To run the code on cluster use bash run_slurm_CB.sh
, bash run_slurm_GDA.sh
, bash run_slurm_CRPO.sh
. Here we experiment with different parameter values.
See the paper for the optimal hyperparameters used.
Plots/model_free_tdsampling.py
contain the plotting script to plot Optimality gap and Constraint violation for diff number of samples to estimate Q values.
Next, we look into Linear function approximation (LFA) setting for gridworld environment. We use tile coding to learn the (s,a) features of the environment. We use LSTD to learn the estimates of Q value functions for both reward and cost function.
- Folder LinearFuncApprox
CBP_LSTD.py
, GDA_LSTD.py
, CRPO_LSTD.py
contains the code for running CBP, and baselines - GDA and CRPO.
To run the code on cluster use bash run_slurm_CB_LSTD.sh
, bash run_slurm_GDA_LSTD.sh
, bash run_slurm_CRPO_LSTD.sh
. Here we experiment with different parameter values.
See the paper for the optimal hyperparameters used.
Plots/model_free_tilecoding_feature_vary.py
contain the plotting script to plot Optimality gap and Constraint violation for diff number of feature dimension.
We now look into G-experimental design using Coreset formulation. Look for Appendix c.2 for further details on how to build a coreset.
- Folder KW_Coreset
First build the coreset states by running python KWCoreset.py
. This will store the coresets which will be used further by algorithms below.
CBP_KW.py
, GDA_KW.py
, CRPO_KW.py
contains the code for running CBP, and baselines - GDA and CRPO.
To run the code on cluster use bash run_slurm_CB_KW.sh
, bash run_slurm_GDA_KW.sh
, bash run_slurm_CRPO_KW.sh
. Here we experiment with different parameter values.
See the paper for the optimal hyperparameters used.
We experiment with Cartpole environment.

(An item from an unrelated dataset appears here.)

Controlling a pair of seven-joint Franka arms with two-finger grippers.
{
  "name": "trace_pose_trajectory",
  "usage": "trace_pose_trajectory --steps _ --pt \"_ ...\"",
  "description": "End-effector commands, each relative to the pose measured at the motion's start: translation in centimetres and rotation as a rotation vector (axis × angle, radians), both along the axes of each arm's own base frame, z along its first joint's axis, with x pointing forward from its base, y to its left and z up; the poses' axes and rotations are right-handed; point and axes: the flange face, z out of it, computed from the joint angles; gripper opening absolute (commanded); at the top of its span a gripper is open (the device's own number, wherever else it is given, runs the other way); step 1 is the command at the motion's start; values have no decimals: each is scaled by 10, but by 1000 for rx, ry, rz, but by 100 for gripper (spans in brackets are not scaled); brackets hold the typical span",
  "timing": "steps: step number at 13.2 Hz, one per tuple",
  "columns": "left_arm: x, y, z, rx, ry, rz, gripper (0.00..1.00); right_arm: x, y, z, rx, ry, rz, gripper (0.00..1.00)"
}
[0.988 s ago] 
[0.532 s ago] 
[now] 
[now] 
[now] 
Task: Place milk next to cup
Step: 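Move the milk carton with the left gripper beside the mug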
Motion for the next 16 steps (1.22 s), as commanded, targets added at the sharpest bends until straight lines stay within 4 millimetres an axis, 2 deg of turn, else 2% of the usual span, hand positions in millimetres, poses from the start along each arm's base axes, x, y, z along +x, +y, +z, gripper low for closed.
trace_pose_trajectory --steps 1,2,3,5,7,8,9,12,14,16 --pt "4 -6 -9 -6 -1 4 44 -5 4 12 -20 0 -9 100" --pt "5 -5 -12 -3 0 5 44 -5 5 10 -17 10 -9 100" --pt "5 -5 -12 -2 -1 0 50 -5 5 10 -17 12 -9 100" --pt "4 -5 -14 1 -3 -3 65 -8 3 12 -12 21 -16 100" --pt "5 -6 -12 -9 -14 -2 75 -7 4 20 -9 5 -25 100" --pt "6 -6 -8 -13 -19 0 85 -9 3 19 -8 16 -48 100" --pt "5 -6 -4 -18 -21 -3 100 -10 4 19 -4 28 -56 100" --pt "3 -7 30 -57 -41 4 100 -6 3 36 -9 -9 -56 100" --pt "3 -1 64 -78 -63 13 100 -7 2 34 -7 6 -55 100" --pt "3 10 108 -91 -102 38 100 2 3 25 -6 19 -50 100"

The Cartpole/Cartpole.py
contains the modified cartpole environment.
We added two constraint rewards (c1 , c2 ) to the classic OpenAI gym Cartpole environment.

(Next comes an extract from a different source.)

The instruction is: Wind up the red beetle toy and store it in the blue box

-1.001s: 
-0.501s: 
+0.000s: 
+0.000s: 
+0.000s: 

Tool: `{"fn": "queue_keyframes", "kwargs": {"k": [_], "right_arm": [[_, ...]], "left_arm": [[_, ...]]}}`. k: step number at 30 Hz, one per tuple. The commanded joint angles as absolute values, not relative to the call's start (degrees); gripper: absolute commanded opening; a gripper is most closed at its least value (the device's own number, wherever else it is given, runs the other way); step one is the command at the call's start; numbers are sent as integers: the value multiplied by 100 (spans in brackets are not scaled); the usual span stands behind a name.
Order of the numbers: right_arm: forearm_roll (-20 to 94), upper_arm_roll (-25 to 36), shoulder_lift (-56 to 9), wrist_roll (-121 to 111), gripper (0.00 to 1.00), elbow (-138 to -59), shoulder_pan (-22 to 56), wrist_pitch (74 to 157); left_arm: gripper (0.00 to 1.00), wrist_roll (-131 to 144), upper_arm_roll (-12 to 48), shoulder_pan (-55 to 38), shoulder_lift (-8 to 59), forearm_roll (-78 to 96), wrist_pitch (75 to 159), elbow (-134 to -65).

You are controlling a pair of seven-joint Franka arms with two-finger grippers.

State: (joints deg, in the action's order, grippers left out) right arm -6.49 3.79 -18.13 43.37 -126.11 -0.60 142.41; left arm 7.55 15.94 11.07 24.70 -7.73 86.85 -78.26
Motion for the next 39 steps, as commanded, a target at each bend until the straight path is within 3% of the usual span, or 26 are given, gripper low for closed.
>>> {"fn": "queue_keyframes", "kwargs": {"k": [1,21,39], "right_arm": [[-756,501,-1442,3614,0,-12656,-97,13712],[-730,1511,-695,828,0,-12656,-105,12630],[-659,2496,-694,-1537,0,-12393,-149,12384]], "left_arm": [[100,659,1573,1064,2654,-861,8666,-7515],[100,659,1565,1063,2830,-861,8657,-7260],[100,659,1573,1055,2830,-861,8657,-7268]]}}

(1) Cart receives a c1 = 0 constraint reward value when enters the area [−2.4, −2.2], [−1.3, −1.1], [1.1, 1.3], [2.2, 2.4], else receive c1 = +1.
(2) When the angle of the cart is less than 4 degrees receive c2 = +1, else everywhere c2 = 0. Each episode length is no longer than 200.
We use tile coding (Sutton and Barto, 2018) to discretize continuous state space of env.
- Folder Cartpole
First run python SlaterConstant.py
to get upper bound of lambda variable for Cartpole ennvironment. We use Coin-Betting Algorithm to learn upper bound on lambda.
The files: trainCartpole_CBP.py
, trainCartpole_GDA.py
, trainCartpole_CRPO.py
contains the code for running CBP, and baselines - GDA and CRPO.
To run the code on cluster use bash run_slurm_CB.sh
, bash run_slurm_GDA.sh
, bash run_slurm_CRPO.sh
. Here we experiment with different parameter values.
See the paper for the optimal hyperparameters used.
Plots/best_hyperparameter.py
contains the plotting script to plot Optimality gap and Constraint violation for best hyperparameters in dark shade and other hyperparameter values in lighter shade.